Deferred Annotations Properties

The Deferred Annotations Properties window opens when you add a new Deferred Annotation:

deferred annotations properties

In the Properties window, the following information is available:

  • Name and Description: give the Deferred Annotation a name and a description
  • Save: save Deferred Annotation
  • History: observe versions of Deferred Annotation
  • Close: close Deferred Annotation
  • Top arrow: go back to the Deferred Annotations Window

Practical Examples

Check for Credit card number

Let's add a Deferred Annotation that finds and annotates a credit card number when it appears in the user input:

  1. Add a new Deferred Annotation and give it a name like Creditcard numbers.

  2. Add an annotation named CREDITCARD_NUMBER.

  3. Add to the Deferred Annotation the following script:

    //Find a credit card number in the input using a regex
    def generalCreditCardRegex = /\b(?:\d[ -]*?){13,16}\b/
    // Remove any blank spaces from the number for the variable value
    def normalizeNumber = number -> number.replace(' ', '')

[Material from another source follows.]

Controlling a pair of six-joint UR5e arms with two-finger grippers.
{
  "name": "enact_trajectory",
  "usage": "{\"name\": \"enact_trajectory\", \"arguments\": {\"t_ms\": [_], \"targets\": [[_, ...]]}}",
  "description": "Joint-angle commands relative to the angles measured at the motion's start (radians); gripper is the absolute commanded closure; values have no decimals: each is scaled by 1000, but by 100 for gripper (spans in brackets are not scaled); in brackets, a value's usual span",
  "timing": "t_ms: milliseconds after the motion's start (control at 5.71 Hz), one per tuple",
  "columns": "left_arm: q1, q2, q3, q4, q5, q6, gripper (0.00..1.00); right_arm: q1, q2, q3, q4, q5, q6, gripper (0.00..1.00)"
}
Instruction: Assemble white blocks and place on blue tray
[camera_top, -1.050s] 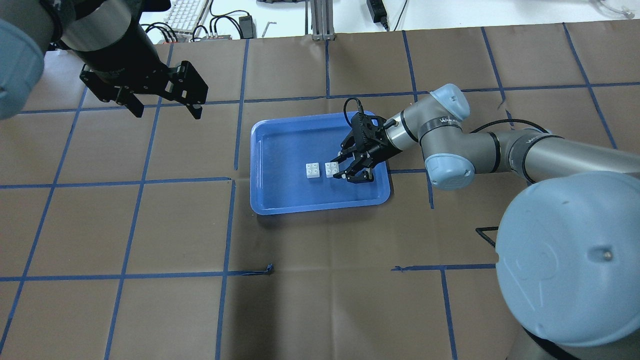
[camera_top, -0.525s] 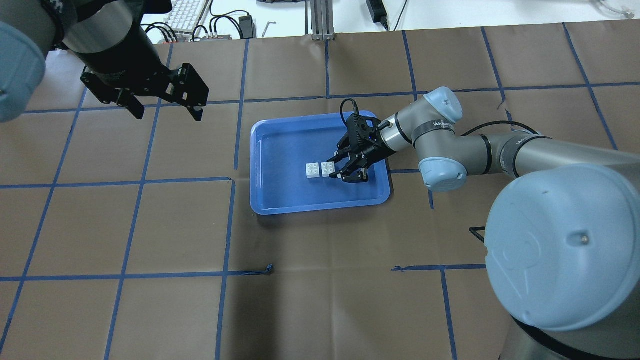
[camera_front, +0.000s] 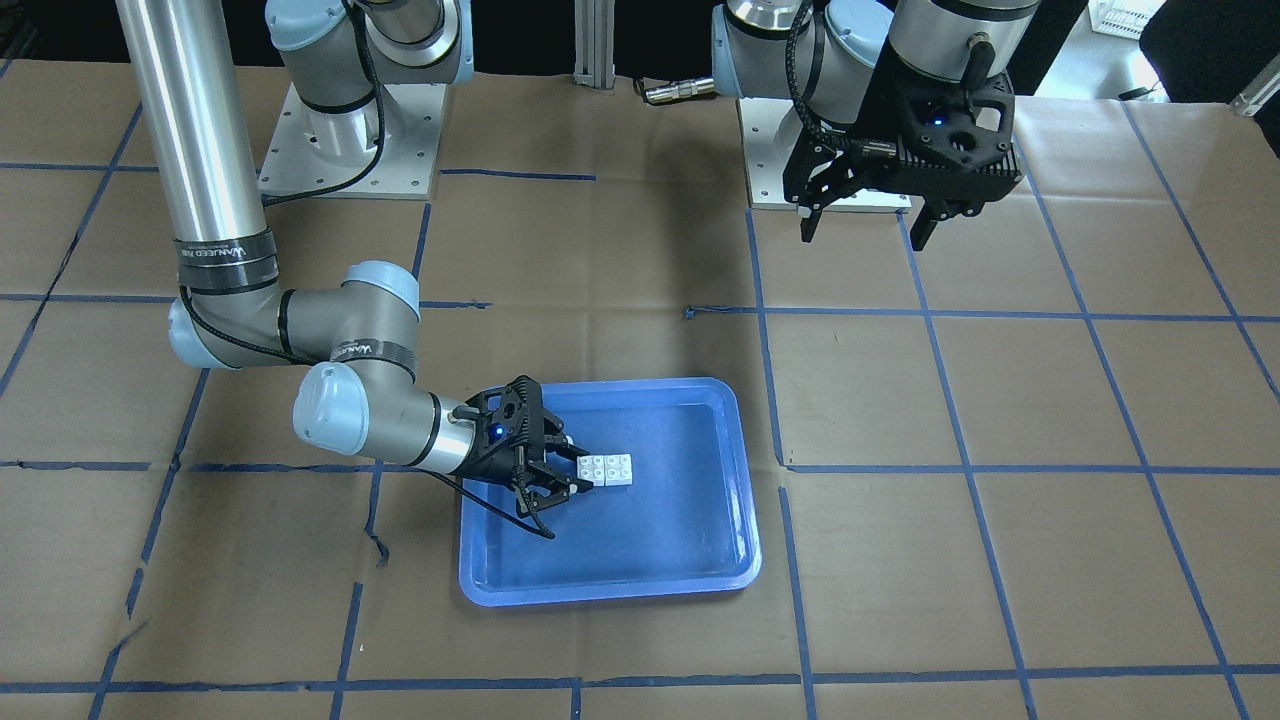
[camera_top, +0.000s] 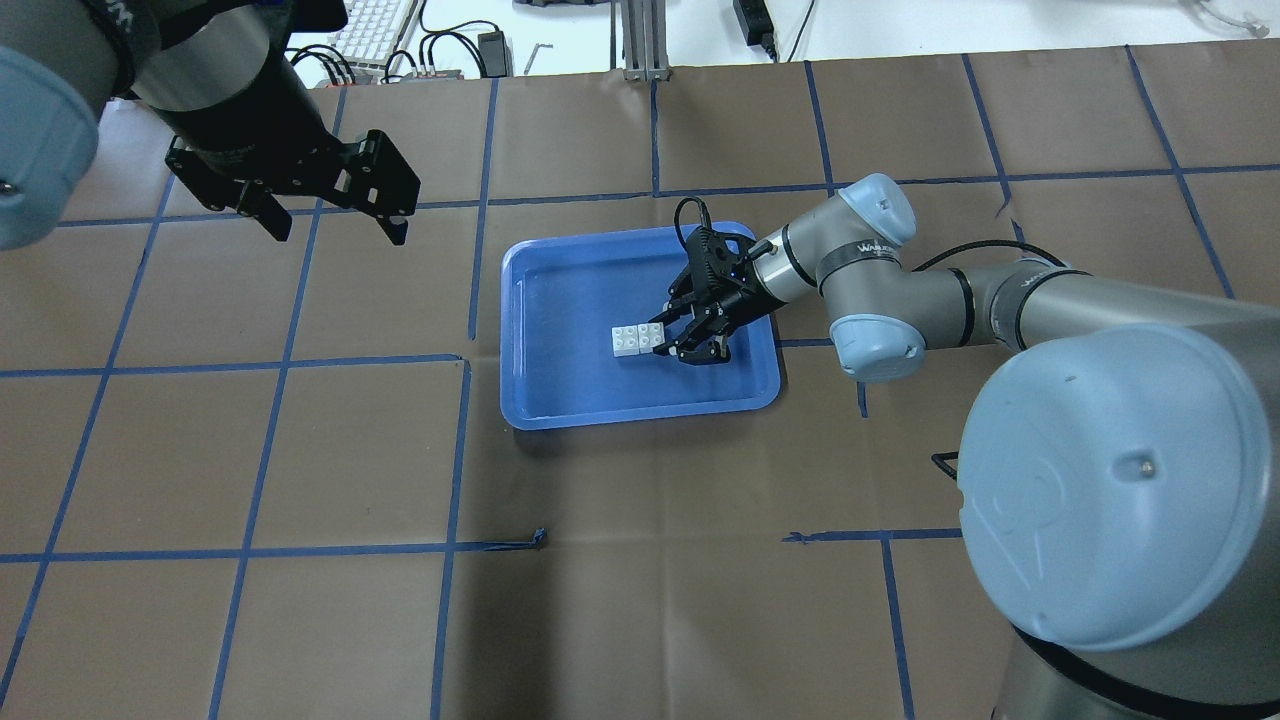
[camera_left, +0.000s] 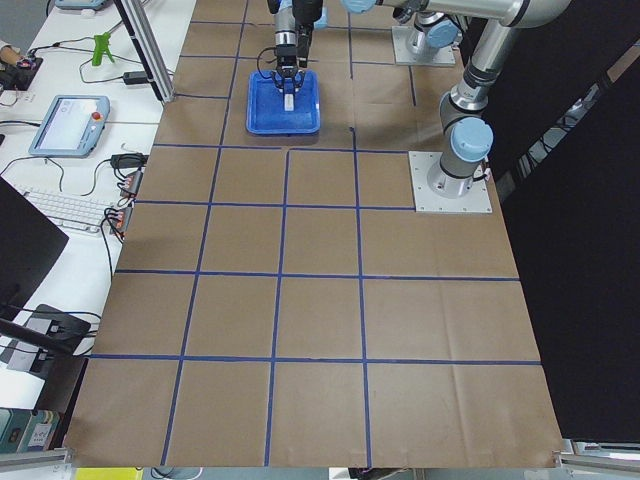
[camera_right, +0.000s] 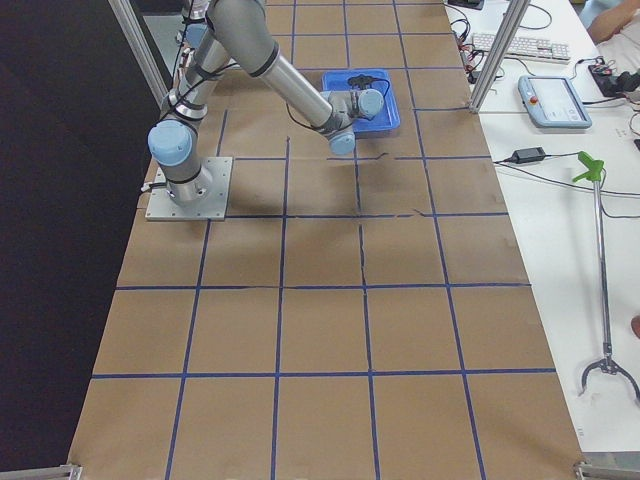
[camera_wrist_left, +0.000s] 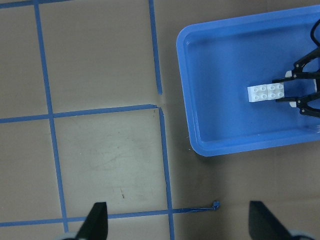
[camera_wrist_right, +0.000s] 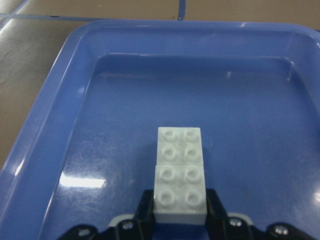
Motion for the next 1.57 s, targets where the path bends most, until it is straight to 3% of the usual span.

    def matchToWordIndexes = (match, sentence) -> sentence.words.findIndexValues {
    it.beginIndex >= match.start()
    && it.endIndex <= match.end()
    }.collect { it as Integer } as HashSet<Integer>

    _.sentences.eachWithIndex { sentence, sentenceIndex ->
    def regexMatches = sentence.text =~ generalCreditCardRegex
    regexMatches.results().each { match ->
    _.getInputAnnotations().add(
    _.createInputAnnotation(
    'CREDITCARD_NUMBER',
    sentenceIndex,
    matchToWordIndexes(match, sentence),
    ["cardNumber": normalizeNumber(match.group())]
    )
    )
    }
    }
  4. Now, create a flow where you want to match if a user input contains a credit card number. Add to its Tigger a TLML syntax match with the syntax: %$CREDITCARD_NUMBER. If you want to save the value from the annotation variable, you can add a flow variable called cardNumber to the flow and add a propagation script to fetch the variable value from the annotation: %$CREDITCARD_NUMBER^{cardNumber=lob.cardNumber}.

When testing with an input in in Tryout that contains a numeric sequence that corresponds to a credit card number, the flow should be triggered, the variable should be populated with the sequence and you should see the annotation in the Annotations section under Input in Advanced Tryout. If the input does not contain the number sequence, you can see that the annotation is not created.